▶ [Try it]
Only one stretch of the data below is needed. Output the lines from the one with "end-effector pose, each" up to and including the one with "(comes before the", exactly as they stand.

•••••

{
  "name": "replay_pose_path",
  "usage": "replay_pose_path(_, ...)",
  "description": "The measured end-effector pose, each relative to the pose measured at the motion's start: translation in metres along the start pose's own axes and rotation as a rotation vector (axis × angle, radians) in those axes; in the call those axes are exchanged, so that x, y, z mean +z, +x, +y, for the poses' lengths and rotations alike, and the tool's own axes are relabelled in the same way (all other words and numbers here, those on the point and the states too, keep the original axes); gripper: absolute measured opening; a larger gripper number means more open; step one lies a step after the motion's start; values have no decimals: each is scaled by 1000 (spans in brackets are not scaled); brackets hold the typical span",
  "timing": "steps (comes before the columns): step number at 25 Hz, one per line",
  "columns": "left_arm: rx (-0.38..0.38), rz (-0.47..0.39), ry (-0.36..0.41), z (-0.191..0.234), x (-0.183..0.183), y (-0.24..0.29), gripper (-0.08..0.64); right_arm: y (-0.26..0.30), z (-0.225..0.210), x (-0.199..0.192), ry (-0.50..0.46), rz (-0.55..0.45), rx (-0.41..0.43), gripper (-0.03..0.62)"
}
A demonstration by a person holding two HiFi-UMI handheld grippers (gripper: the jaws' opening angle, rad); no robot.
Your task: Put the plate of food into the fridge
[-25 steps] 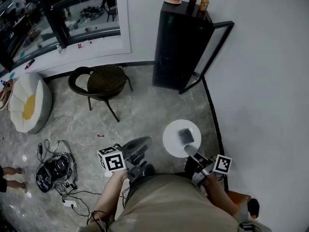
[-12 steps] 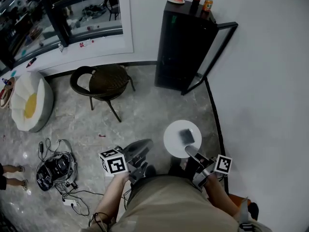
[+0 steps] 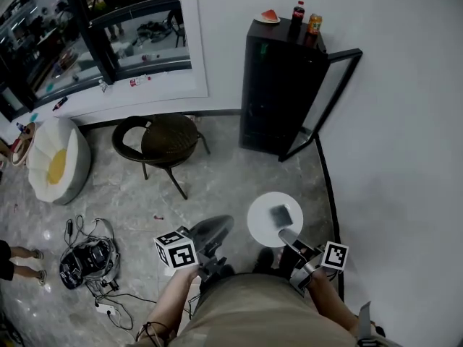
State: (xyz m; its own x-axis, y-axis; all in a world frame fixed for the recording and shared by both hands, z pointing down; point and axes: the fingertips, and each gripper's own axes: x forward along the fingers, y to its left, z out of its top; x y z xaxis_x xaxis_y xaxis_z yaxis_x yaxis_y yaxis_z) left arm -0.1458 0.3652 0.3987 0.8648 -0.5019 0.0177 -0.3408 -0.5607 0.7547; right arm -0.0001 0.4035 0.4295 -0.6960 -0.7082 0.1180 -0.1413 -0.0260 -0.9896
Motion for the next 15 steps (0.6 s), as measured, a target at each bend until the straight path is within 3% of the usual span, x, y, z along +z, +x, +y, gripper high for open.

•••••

▶ [Your response]
  "description": "The measured end-effector pose, each relative to the pose measured at the motion's start: translation in metres along the start pose's own axes and rotation as a rotation vector (axis × angle, radians) in those axes; in the call those axes are exchanged, so that x, y, z mean +z, +x, +y, for the poses' lengths and rotations alike, and the tool's own axes are relabelled in the same way (all other words and numbers here, those on the point and the states too, keep the original axes); gripper: absolute measured opening; a larger gripper number means more open; step one lies a step after the motion's start; values have no decimals: each is scaled by 1000 (spans in brackets are not scaled); brackets hold the typical span",
  "timing": "steps (comes before the columns): step number at 25 Hz, one per line",

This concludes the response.